Democratic commissioner Caroline Crenshaw called the approvals “unsound and ahistorical. And worse, they put us on a wayward path that could further sacrifice investor protection.”
She cited studies showing as much as three quarters of the bitcoin trading volume on unregulated exchanges is due to “wash trading” techniques that distort price and volume totals, increase volatility and reduce investor confidence. Another study she cited found that 51% of daily bitcoin trading volume is “likely bogus.”
Republican commissioner Mark Uyeda, who voted for the approvals, nevertheless criticized the way they were given for “improperly” applying a “significant size” test to identify the ETPs that could or should be approved under the ruling in the Grayscale case. He also called out the commission for not admitting that it had accelerated most of the approvals to put enough ETPs on the market simultaneously to keep Grayscale from turning its victory in court into a lasting first-mover advantage among spot bitcoin ETP sponsors.
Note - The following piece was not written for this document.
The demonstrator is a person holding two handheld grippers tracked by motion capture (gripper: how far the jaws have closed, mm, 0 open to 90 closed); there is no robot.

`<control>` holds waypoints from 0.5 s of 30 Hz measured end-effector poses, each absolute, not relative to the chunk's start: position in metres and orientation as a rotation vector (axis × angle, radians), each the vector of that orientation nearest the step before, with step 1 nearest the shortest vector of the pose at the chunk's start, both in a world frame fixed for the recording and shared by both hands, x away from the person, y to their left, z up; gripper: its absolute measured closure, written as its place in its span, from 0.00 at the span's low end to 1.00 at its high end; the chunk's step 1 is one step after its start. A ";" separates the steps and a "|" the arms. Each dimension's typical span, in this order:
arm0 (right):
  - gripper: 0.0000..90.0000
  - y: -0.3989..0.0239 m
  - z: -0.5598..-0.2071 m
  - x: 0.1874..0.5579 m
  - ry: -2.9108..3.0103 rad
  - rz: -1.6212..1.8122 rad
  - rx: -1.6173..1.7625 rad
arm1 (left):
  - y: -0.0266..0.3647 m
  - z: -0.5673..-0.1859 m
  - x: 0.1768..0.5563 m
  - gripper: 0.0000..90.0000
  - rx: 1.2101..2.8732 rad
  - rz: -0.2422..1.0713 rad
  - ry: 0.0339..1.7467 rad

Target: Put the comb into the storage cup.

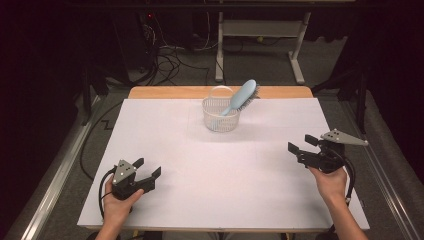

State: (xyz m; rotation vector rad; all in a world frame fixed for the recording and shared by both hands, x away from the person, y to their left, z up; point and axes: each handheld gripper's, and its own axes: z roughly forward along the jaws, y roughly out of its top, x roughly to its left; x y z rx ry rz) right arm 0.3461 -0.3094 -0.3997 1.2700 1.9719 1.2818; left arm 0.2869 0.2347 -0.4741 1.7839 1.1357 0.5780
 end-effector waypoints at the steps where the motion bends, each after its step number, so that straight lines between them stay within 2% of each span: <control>1: 0.29 -0.310 -0.400 0.346 1.971 1.283 1.270 | 0.235 -0.474 0.287 0.31 1.783 0.579 1.136; 15: 0.28 -0.312 -0.406 0.335 1.960 1.301 1.270 | 0.235 -0.474 0.287 0.31 1.781 0.578 1.137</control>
Gensler, who sets the priorities followed by the SEC’s Examinations and Enforcement divisions, made clear in his statement that the approvals do not include approval or endorsement of “crypto trading platforms or intermediaries, which, for the most part, are non-compliant with the federal securities laws and often have conflicts of interest.”
He also listed a series of requirements for spot bitcoin ETPs that match closely with enforcement priorities that have figured prominently in high-profile enforcement actions during the past two years.
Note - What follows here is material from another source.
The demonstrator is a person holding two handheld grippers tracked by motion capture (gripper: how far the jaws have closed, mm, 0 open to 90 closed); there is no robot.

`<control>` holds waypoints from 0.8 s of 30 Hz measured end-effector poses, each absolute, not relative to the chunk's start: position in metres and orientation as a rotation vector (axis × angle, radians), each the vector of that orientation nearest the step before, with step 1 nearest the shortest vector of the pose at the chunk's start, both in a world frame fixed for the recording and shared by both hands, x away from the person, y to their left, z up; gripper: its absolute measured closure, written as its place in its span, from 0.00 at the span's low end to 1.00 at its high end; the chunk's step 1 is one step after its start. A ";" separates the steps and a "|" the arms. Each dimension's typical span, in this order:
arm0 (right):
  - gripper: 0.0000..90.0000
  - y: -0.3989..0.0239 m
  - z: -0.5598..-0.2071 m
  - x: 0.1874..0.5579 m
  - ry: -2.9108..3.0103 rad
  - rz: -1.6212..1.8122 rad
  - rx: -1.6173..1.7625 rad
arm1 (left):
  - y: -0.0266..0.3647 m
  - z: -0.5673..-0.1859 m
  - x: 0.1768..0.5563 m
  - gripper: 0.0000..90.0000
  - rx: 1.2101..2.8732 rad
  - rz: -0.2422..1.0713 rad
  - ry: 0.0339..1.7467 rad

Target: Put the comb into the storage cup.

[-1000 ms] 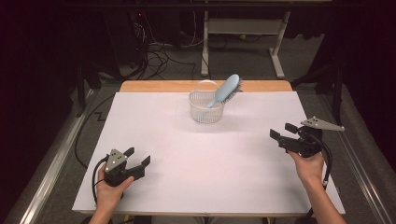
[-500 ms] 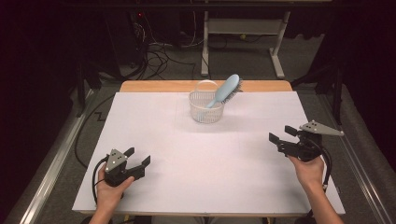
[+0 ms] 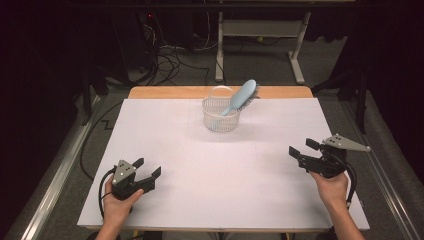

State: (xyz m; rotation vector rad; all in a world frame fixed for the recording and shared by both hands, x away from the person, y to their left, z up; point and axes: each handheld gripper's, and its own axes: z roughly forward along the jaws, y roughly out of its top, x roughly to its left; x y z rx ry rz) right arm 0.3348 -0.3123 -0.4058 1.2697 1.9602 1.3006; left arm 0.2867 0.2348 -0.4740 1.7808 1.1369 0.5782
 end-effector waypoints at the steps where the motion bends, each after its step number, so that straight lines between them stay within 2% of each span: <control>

Sponsors of any bitcoin ETPs that get approval will be required to provide full disclosure of risk to investors, for example. They will also be allowed to list and trade the products only on registered national securities exchanges whose rules are designed to prevent fraud and manipulation.
Sales of the newly approved products will also have to follow all “existing rules and standards of conduct” including Regulation Best Interest and the fiduciary duty under the Investment Advisers Act, Gensler wrote.
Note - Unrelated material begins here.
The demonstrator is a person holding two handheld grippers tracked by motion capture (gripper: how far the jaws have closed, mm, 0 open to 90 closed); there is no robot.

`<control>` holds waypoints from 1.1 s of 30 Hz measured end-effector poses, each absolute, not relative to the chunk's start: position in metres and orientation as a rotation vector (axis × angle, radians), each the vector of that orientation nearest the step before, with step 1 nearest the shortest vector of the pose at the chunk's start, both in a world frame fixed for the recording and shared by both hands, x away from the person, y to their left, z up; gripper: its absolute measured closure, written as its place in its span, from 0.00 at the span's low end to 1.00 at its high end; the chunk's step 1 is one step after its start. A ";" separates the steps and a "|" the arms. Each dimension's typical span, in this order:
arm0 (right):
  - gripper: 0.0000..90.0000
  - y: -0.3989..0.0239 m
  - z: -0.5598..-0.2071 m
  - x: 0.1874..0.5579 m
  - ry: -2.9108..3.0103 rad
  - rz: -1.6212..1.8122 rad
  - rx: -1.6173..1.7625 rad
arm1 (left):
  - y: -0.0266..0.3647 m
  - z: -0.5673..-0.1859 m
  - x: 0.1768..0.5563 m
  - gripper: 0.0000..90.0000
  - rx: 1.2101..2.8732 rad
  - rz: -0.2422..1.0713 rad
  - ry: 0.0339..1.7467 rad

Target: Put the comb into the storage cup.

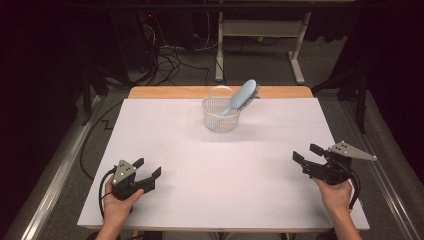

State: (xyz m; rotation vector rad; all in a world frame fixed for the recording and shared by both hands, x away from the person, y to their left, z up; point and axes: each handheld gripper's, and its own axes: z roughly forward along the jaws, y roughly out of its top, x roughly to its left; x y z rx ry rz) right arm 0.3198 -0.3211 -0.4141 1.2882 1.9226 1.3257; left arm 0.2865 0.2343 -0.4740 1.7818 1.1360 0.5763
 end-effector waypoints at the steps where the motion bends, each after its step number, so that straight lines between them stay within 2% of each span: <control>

“While we approved the listing and trading of certain spot bitcoin ETP shares today, we did not approve or endorse bitcoin,” Gensler wrote in his public statement. “Investors should remain cautious about the myriad risks associated with bitcoin and products whose value is tied to crypto.”
“The federal government has the cryptocurrency market in its crosshairs,” according to an October, 2021 report from the law firm Dechert LLP following the launch by the Dept. of Justice of a crypto-specific investigative division called the National Cryptocurrency Enforcement Team and a rising level of scrutiny from federal agencies including the CFTC and SEC.
The report – which came out just as Gensler was beginning to intensify the SEC’s focus on crypto as a major source of risk – recommended that companies involved in crypto treat compliance with crypto rules as a major crypto-related risk to be mitigated. Compliance officers, the report said, should evaluate and expand, where necessary, their compliance programs, policies and procedures, and search for gaps in their ability to demonstrate compliance with an expected onslaught of new federal crypto-related or crypto-adjacent laws and regulations and the investor-protection goals that inspired them.
“Although reasonable minds can agree to disagree on the precise role that cryptocurrencies will take in our national and international economies and topics of discourse,” the Dechert report concluded, “one fact appears rock solid: enforcement and regulation of cryptocurrencies are here to stay— especially at the federal level. To that end, cryptocurrency market participants should be proactive in preparing for what comes next whether from the DOJ, SEC, and/or CFTC.”